For each line of the listing that contains "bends", make a copy and return it.

-- -- --

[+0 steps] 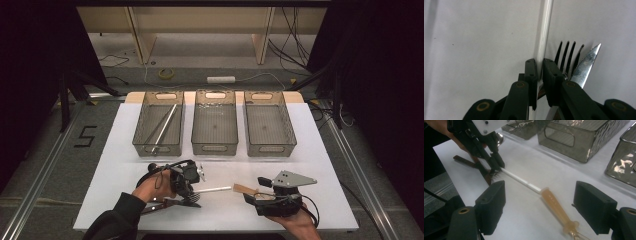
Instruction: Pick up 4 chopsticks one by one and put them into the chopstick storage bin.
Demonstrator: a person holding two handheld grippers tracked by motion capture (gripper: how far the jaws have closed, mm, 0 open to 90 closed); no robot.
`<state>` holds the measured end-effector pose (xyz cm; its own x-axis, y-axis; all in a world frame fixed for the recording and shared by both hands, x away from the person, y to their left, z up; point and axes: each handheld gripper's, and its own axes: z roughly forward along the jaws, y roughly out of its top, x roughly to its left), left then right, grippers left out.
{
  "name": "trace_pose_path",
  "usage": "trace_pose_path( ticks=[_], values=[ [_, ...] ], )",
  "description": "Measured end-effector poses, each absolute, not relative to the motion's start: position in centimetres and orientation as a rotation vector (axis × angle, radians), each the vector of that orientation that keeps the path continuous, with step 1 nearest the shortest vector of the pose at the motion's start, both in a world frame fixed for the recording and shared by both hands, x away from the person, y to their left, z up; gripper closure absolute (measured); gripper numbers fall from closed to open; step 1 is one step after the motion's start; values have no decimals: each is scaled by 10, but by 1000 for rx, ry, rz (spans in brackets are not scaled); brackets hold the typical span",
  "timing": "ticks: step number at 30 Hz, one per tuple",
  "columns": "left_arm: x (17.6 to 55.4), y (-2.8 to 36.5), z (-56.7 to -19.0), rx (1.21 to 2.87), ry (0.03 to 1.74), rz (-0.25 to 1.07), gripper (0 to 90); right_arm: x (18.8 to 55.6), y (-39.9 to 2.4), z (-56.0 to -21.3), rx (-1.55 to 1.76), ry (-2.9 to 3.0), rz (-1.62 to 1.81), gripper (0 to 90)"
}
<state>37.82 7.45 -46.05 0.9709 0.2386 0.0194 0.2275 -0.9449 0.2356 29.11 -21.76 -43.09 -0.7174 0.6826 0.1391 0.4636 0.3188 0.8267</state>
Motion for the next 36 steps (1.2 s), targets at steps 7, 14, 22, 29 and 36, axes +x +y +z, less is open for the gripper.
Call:
trace_pose_path(
  ticks=[7,14,22,29,36],
  values=[
    [379,75,-460,2891,301,59,834,291,-217,-431,1043,2351,1351,266],
    [378,75,-460,2883,295,73,839,291,-217,-431,1042,2348,1352,266],
    [382,79,-456,2864,388,129,842,291,-218,-430,1046,2344,1356,267],
    [384,82,-448,2825,443,163,843,291,-218,-430,1046,2343,1356,267],
    [390,94,-431,2742,510,202,842,291,-218,-430,1048,2344,1356,267]
  ],
)
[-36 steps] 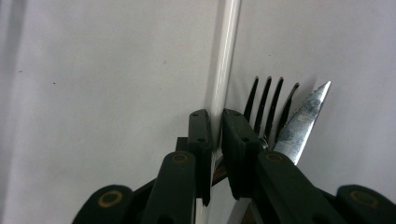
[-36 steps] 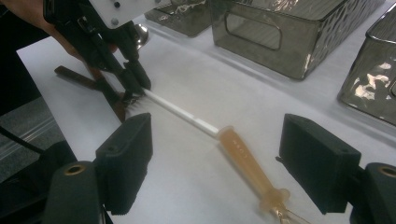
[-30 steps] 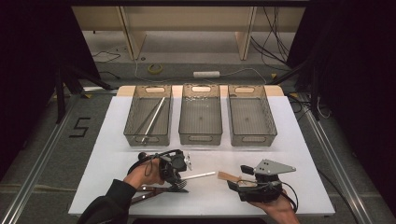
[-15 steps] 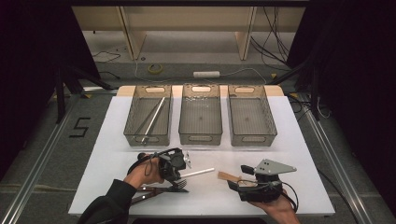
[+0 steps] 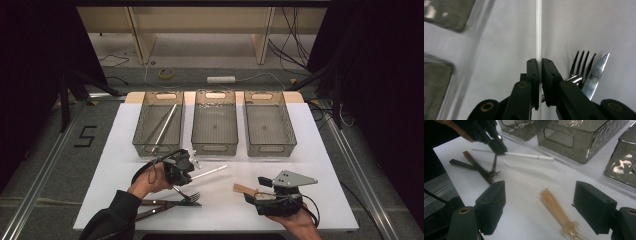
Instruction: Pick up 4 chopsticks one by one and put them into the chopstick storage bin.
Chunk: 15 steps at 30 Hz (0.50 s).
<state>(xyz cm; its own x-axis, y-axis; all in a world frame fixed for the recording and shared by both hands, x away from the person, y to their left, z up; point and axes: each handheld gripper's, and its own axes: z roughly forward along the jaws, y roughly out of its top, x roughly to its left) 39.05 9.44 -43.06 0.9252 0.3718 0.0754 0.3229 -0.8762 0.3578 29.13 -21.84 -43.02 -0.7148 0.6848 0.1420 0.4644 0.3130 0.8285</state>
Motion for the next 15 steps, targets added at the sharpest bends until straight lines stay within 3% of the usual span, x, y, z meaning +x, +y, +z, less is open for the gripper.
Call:
trace_pose_path(
  ticks=[15],
  values=[
    [404,129,-390,2518,684,281,842,292,-219,-431,1059,2336,1363,267]
  ],
)
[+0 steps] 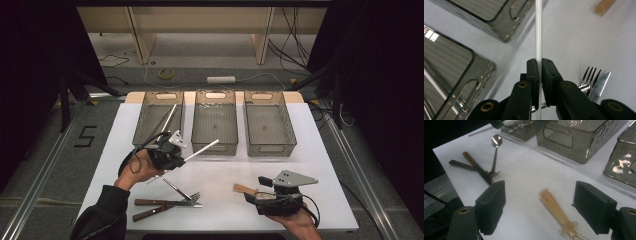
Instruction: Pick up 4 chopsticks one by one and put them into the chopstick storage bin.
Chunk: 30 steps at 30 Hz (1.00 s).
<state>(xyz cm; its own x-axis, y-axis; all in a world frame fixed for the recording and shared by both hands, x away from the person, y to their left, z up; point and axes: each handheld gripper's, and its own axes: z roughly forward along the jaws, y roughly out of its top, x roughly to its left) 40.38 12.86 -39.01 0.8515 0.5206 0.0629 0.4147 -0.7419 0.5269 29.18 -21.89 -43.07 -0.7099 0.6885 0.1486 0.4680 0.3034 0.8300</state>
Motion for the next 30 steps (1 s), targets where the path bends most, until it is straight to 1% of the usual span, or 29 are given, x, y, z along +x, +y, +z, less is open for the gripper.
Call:
trace_pose_path(
  ticks=[5,17,26,30],
  values=[
    [413,141,-382,2464,742,317,842,292,-219,-431,1060,2335,1359,267],
    [449,169,-370,2337,911,383,842,292,-220,-431,1069,2337,1362,267],
    [465,180,-362,2299,970,408,842,292,-220,-431,1070,2336,1365,267],
    [474,183,-357,2281,993,440,842,292,-220,-431,1069,2337,1364,267]
  ],
)
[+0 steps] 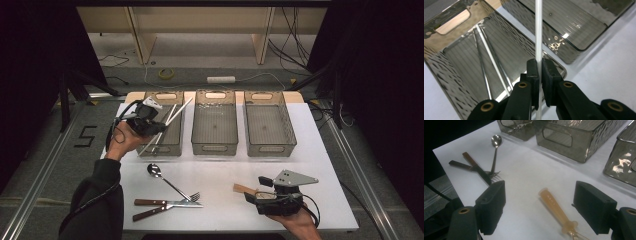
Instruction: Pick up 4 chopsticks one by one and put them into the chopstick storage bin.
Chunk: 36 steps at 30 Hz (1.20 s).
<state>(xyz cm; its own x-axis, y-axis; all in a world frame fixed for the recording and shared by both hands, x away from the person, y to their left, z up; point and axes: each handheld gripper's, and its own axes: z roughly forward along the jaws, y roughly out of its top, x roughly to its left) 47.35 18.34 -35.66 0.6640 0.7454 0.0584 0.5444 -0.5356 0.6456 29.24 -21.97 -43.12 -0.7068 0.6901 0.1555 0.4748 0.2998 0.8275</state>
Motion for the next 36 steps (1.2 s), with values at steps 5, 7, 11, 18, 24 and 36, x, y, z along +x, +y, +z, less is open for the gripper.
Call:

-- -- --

* _Result below_
Motion for the next 15 steps, targets added at the sharpest bends until straight lines stay within 3% of the usual span, x, y, z meaning +x, +y, +z, less is open for the gripper.
Motion for the next 30 steps (1 s), targets where the path bends most, until it is straight to 1% of the usual span, or 29 are given, x, y, z along +x, +y, +z, less is open for the gripper.

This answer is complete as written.